Database
A database is an organized system for storing, retrieving, and changing data. The important part is not only that it stores data, but that it gives the application a model for querying, consistency, durability, and coordination.
Different databases optimize for different access patterns. A relational database, a search engine, a key-value store, and a columnar analytical database all store data, but they make different tradeoffs around schema, latency, transactions, indexing, and scale.
Types of databases
Each type page is the hub for that class of database: what it is good for, which theory matters most there, and which concrete systems belong to it.
- Relational database — tables, SQL, joins, constraints, transactions, and systems like Postgres.
- Document database — JSON-like documents grouped into collections.
- Key-value database — direct lookup by key, caching, sessions, and systems like Redis.
- Columnar database — analytical storage optimized for scanning columns across many rows.
- Graph database — nodes and edges for relationship-heavy data.
- Time-series database — timestamped events, metrics, measurements, and systems like Prometheus.
- Search database — text search, relevance, filtering, and systems like Elasticsearch.
- Vector database — similarity search over embeddings with systems like Qdrant and Pinecone.
Core theory
- ACID — transaction guarantees: atomicity, consistency, isolation, durability.
- Transactions — grouping operations into atomic units and isolation tradeoffs.
- MVCC — multi-version concurrency control and obsolete row versions.
- Indexes — faster lookups and the write/storage cost.
- Query planner — how engines choose execution plans.
- Write-ahead log — durability and the log as a replication substrate.

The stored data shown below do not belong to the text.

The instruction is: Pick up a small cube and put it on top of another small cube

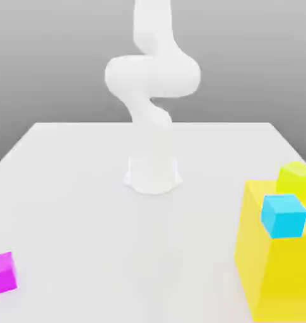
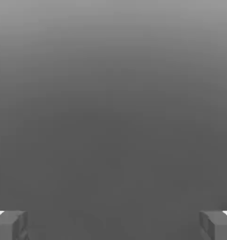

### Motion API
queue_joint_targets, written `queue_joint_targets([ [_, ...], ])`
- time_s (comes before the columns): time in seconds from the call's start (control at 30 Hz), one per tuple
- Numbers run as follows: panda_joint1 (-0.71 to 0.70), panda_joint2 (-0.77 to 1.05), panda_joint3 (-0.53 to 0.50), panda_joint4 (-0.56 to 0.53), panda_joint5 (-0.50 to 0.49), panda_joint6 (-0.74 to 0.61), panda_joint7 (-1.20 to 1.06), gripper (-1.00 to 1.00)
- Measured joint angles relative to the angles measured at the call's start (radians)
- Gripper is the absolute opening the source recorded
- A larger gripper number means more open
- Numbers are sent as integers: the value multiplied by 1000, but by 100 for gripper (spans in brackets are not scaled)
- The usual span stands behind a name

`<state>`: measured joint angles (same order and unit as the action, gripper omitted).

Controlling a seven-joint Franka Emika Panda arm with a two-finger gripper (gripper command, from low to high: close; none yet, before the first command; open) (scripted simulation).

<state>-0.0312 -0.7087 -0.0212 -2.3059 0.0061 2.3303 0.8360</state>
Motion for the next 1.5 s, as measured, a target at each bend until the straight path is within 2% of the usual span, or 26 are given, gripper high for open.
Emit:
queue_joint_targets([
  [0.47,-163,513,-140,-33,52,171,190,0],
  [0.87,-323,953,-235,-61,152,312,310,0],
  [1.03,-385,1136,-195,-39,230,425,280,0],
  [1.07,-399,1169,-178,-32,245,451,270,-100],
  [1.3,-402,1176,-175,-31,247,457,268,-100],
  [1.43,-369,1056,-221,-56,183,364,315,-100],
  [1.5,-329,986,-191,-60,157,302,305,-100],
])
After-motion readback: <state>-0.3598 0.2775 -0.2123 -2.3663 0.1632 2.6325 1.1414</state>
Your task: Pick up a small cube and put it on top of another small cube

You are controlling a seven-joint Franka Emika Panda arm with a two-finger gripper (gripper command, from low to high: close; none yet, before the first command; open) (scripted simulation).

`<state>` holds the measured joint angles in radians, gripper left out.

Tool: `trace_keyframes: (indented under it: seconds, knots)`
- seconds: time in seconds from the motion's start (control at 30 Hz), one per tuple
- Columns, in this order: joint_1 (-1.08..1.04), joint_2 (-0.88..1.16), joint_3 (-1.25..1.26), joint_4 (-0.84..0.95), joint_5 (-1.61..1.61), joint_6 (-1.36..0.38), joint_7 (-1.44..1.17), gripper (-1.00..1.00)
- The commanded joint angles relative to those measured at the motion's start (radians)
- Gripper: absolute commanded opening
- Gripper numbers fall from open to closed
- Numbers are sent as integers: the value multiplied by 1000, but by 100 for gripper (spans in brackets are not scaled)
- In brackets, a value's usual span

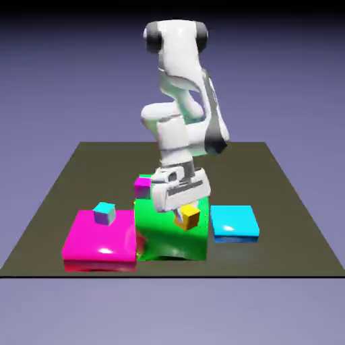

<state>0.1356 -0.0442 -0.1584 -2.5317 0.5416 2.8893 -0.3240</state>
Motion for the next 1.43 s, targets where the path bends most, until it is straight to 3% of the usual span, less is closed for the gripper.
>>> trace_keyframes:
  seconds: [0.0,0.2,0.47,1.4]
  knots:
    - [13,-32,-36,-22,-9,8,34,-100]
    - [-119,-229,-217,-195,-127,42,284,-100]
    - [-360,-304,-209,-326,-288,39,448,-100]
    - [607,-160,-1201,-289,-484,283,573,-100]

- Replication — copies, failover, and read scaling.
Type-specific theory lives on the relevant type page. For example, joins and constraints belong to Relational database, inverted indexes belong to Search database, and HNSW belongs to Vector database.
Questions to ask
- What access pattern is this database optimized for?
- Does the system need transactions, search, analytics, caching, similarity search, or relationship traversal?
- Which invariants belong in the database, and which belong in the application?
- What becomes expensive as the dataset grows?